The Government’s recent discourse concerning the need to create a “Children’s e-Safety Commissioner” for persons under 18 years of age in the Enhancing Online Safety Bill 2014 speaks volumes about today’s society. In an increasingly globalised world, the rapid spread of information has become commonplace. While there are undeniable benefits, it also has setbacks. With the development of social media as a form of communication, people have become accustomed to sharing aspects of their lives online through posts, photos, blogs, and videos. The widespread use of social media has created a new culture in modern society: an online culture not regulated by the same overarching values of respect and tolerance that governed society in the past.

With cyber bullying becoming part of this new culture the Australian Government has decided to step in. With one in five children from ages of 8 to 17 years being affected by online bullying, there is evidently a need for additional mechanisms targeting offensive content online in the interest of public safety.

Paul Fletcher, the Parliamentary Secretary for Communications, has defined cyber bullying as “content targeted at and likely to cause harm to an Australian child”. As the majority of social media sites already have reporting mechanisms, forwarding the case to the Commissioner for e-Safety is the next step. In many cases where content is reported as offensive or harmful, there is little confirmation as to whether the complaint has successfully gone through the right channel and that action is being taken. In situations where children are being targeted and bullied by other individuals on posts or threads out of their control, the time it takes for the report to be addressed can be crucial.

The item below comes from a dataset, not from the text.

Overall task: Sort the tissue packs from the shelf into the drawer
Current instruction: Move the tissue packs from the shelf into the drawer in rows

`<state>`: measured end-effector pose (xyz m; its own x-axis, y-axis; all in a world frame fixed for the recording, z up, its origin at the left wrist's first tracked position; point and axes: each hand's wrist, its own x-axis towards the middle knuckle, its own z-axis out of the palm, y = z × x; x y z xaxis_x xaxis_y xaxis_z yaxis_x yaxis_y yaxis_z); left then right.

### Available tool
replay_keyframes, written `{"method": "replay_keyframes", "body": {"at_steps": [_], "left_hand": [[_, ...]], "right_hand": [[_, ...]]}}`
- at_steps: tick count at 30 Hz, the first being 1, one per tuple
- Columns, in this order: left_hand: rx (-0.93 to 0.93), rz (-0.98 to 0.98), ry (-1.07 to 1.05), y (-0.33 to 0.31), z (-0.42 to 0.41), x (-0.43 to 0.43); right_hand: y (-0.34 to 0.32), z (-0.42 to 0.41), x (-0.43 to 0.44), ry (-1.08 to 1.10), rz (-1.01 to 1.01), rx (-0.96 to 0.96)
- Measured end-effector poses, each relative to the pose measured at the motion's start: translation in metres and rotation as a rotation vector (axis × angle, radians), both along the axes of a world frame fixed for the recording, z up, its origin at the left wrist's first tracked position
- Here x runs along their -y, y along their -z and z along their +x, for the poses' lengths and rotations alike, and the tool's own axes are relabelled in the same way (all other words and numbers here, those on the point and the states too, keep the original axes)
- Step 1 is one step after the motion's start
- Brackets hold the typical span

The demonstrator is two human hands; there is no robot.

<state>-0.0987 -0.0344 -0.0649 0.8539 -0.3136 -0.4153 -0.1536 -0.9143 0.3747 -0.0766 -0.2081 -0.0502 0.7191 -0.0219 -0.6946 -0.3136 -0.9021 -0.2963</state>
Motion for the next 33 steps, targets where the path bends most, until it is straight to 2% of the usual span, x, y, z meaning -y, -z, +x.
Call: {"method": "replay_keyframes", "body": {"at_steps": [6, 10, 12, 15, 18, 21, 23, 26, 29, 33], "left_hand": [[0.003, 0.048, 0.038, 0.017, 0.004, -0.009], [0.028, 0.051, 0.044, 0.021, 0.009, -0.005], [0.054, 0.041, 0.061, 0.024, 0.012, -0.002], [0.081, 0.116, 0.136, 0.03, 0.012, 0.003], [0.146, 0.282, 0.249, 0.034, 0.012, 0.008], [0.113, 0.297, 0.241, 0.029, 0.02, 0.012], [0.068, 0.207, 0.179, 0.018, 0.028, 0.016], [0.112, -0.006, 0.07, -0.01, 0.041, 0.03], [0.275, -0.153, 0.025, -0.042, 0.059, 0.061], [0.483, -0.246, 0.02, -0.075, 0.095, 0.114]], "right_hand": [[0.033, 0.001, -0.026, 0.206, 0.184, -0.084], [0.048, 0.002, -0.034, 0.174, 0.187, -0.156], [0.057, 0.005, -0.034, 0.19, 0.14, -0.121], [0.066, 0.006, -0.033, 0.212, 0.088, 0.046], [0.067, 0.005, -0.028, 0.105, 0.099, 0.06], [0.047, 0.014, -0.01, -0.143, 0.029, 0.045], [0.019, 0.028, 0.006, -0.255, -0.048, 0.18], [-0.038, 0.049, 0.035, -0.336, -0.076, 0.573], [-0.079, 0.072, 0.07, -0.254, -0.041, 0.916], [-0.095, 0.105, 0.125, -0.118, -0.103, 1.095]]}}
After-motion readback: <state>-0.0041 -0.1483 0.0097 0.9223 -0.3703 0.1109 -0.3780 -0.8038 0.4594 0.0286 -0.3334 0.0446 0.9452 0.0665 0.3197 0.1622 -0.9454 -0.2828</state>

It is here that the role of the Commissioner for e-Safety comes in. If, after 48-hours, the reported post is not removed, the parents of the child in question may report the issue to the Commissioner, who is then in a position to commence investigation into the matter. This investigation could then result in the Commissioner issuing the social media site with a notice to remove the offensive content within 48 hours, failing which fines of up to $17,000 per day may be levied.

It is difficult to interpret what kind of content would be deemed harmful as that which is regarded as “harmful” to one child may not be so for another. The need for a Commissioner for e-Safety questions the way children are being nurtured in today’s society. In former years where interaction was primarily face-to-face there was little tolerance for bullying without serious consequences. In today’s society where so much communication occurs in online social media forums, it can be said that society has abandoned general values of respect and the regulation of offensive behaviour – clouded by and hidden behind nothing more than an LED screen.